Step 1: Identify Your Audience
The first thing to do is to identify your target readers. If you are putting together or operating a franchise business, the readers often are the owners or managers of your individual establishments. If you are a single company, the operations manuals may be designed to tie together the policies of multiple departments or locations. In this case your target would be the managers. Many businesses also use an operations manual as a part of the hiring plan, as a way to bring new employees up to speed on the company’s current practices, making the target audience new hires with little previous background on the company.
This means you have two basic strategies:
- Write for managers/owners with background in the company
- or, write in general terms, for new hires, prospects, and managers
If you write in general terms you can normally expect the operations manual’s length to be much longer, because much more background information will be required. If you are writing for managers/owners, you may be able to assume some information is already known, which eliminates much of the general background. Some companies choose to divide their manual into sections, with some general sections developed especially for new hires, franchise owners, or other special cases.
Step 2: Operations Manual Planning and Design
Operations manuals are highly specific to each company and may range from a small 10-15 page plan to over 500 pages for large companies. In order to determine the contents you will need in your manual is helpful to make an outline of:
- Business organization, including specific instructions for employees about job descriptions, management hierarchy and responsibilities.
- Information on marketing and sales materials and plans.
- People directory, including phone numbers, emails, and other contact info.
- Technology or equipment policies and instructions.
- General employee policies.
- Company financial or capital information.
- Company mission statement.
- Confidentiality statement.
The length and depth of each of these is highly dependent on your company, but if you make a simple outline it will be much easier for a operations manual writer to translate your ideas into a finished operations manual.

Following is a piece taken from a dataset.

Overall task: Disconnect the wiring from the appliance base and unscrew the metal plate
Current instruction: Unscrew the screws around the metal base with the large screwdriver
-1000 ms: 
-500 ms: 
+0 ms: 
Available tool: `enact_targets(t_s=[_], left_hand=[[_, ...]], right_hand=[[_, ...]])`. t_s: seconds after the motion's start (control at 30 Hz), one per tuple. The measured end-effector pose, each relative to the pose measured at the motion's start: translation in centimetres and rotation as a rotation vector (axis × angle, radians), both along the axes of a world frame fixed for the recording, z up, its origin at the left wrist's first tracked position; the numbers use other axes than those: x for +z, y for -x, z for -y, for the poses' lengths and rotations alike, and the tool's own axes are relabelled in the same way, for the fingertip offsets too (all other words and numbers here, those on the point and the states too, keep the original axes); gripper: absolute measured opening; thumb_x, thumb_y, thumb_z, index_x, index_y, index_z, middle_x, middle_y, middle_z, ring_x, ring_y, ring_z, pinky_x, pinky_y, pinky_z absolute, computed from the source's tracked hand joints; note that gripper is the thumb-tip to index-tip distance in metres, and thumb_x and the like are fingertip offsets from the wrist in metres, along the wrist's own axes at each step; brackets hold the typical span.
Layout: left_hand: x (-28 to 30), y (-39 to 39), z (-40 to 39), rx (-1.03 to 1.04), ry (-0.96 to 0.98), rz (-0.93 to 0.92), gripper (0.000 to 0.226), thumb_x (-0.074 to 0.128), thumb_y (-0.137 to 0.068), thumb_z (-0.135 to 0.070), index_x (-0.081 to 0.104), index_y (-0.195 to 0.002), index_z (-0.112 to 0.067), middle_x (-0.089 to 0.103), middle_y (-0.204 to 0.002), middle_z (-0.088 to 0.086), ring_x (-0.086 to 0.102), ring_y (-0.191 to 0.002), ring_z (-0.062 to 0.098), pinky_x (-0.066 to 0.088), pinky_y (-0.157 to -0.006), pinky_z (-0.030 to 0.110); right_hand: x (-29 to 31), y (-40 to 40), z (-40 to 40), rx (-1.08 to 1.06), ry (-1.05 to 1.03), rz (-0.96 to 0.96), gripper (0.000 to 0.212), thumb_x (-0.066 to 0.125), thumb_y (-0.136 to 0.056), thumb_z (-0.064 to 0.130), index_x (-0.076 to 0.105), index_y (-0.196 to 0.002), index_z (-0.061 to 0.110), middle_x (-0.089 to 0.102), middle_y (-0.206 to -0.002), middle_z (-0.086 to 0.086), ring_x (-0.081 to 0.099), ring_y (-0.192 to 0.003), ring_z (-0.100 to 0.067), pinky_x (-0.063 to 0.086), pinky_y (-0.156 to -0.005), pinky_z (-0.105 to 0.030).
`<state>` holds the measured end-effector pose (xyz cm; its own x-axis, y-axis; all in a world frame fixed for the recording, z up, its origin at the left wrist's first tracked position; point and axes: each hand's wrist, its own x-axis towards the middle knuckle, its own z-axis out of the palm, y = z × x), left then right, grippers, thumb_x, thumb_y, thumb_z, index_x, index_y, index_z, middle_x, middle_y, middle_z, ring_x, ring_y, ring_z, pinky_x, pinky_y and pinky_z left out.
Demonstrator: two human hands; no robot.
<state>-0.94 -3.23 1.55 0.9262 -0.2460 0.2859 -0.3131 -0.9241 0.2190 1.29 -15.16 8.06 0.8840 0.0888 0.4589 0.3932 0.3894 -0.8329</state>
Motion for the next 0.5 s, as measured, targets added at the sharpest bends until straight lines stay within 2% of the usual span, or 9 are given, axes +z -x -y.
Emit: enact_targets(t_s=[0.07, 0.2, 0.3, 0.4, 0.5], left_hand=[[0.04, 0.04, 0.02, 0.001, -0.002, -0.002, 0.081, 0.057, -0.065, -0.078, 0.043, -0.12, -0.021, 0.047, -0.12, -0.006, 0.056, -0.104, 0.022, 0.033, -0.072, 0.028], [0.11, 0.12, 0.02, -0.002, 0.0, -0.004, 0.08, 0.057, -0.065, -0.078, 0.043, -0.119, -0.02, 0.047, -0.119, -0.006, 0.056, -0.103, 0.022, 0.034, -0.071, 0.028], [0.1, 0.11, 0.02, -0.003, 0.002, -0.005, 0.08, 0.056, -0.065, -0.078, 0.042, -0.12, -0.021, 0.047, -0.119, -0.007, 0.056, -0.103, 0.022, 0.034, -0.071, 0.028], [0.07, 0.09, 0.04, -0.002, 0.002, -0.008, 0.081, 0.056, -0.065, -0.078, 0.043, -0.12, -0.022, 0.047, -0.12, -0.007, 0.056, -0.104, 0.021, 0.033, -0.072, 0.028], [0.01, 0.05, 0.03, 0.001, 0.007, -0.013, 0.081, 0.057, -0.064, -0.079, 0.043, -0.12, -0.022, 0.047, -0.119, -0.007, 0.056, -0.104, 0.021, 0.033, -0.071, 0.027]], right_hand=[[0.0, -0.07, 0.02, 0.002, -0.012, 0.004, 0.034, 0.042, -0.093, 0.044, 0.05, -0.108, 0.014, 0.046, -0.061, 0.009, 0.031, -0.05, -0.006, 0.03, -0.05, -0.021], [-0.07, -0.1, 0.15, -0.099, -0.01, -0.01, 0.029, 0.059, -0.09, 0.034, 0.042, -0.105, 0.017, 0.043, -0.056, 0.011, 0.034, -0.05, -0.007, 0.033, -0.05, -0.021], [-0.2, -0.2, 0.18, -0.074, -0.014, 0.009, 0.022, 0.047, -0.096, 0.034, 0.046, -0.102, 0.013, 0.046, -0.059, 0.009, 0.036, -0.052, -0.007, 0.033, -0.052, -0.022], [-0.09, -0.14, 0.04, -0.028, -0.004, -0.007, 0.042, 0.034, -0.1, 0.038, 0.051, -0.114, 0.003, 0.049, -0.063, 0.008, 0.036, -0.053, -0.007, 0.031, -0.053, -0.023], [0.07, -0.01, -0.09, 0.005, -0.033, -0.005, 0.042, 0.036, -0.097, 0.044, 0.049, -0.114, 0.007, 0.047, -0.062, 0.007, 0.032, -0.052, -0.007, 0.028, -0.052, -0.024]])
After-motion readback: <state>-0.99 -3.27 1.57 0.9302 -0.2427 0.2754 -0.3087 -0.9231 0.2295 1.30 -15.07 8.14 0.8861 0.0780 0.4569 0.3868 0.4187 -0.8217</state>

Step Three: Choosing a Writer
In choosing a writer, it is important that the writer have both design, business, technical, and writing skills. Most technical writing companies will employ a team of writers that can meet to diverse needs of this type of project, as hiring multiple professionals can be very expensive. This allows your company to communicate the ideas visually and verbally, ensuring clear ideas with a clear indexing system.
Most Common Problems
The most common issues companies find with writing operations manuals is poor organization and indexing of long operations manuals. This makes the files both difficult to use for readers and hard to modify as the company grows. Technical writing companies generally index their files and save copies of each section in separate files, meaning that when the company changes a policy it is quick and easy to make the changes.